I think hearing from my mother at age eight that she thinks I needed cosmetic surgery would be a blow to my self esteem. I know people are presuming she will be bullied which also wouldn’t be good for self esteem but it’s not a given.

Fridgetapas · 02/10/2025 06:15

Absolutely get it done. It’s just the same as removing a huge mole or birthmark on the face or braces for sticky out teeth. It is fine to do small cosmetic things that will make their life so much easier and be less self conscious.

METimezone · 02/10/2025 06:23

freakingscared · 02/10/2025 00:23

Because they are ! Are you blind ? Don’t you know something pretty and something ugly ? Big ears ate ugly ! Would I ever mention this to anyone with huge ears ? Absolutely not . But people are not blind , this girl clearly is aware of her ears c the same way I was aware I was shifter than most of my classmates ( As an example ) .

How rude. Did it ever occur to you that not everyone thinks the same things are pretty or ugly as you do?

I have to say that I thought the example picture the OP shared just showed a pretty little girl and I don't think I'd have particularly picked up on the ears if we weren't talking about it.
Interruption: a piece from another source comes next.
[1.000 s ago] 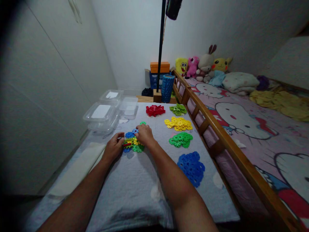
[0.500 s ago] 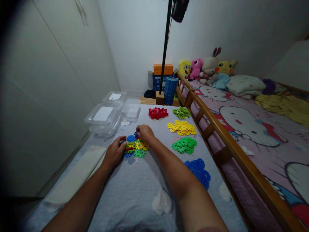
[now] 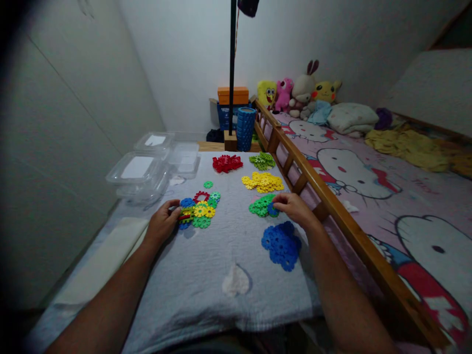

If anything, they give her a nice, unique look that in no way detracts from her prettiness, in my opinion.

I think we're in Jennifer Gray's nosejob territory in that you risk removing all lovely uniqueness from people (especially children) with this sort of nonsense idea that everyone finds the same things ugly or pretty, and that everyone must aspire to the same boring, 'inoffensive' aesthetic.

Dull, dull, dull.

METimezone · 02/10/2025 06:39

As a general comment, I'm also absolutely shocked by the number of people in this thread getting behind cosmetic surgery to an 8 year old, full stop, let alone one who has expressed no distress about any of her features and who has not had a bad word said to her about them by anyone else in her life.

Particularly given those circumstances (but in general anyway) what sort of message are we giving children when we say:

  1. In order to be acceptable to others, you must surgically alter yourself;
  2. This is a reasonable expectation in order to be treated with kindness and respect (even if there's currently no indication you wouldn't be anyway); and
  3. You are not robust enough to handle any unpleasantness from anyone, so must always take preemptive, defensive action to make sure that you do everything in your power to avoid the possibility of someone being nasty to you.

No wonder there's a mental health crisis.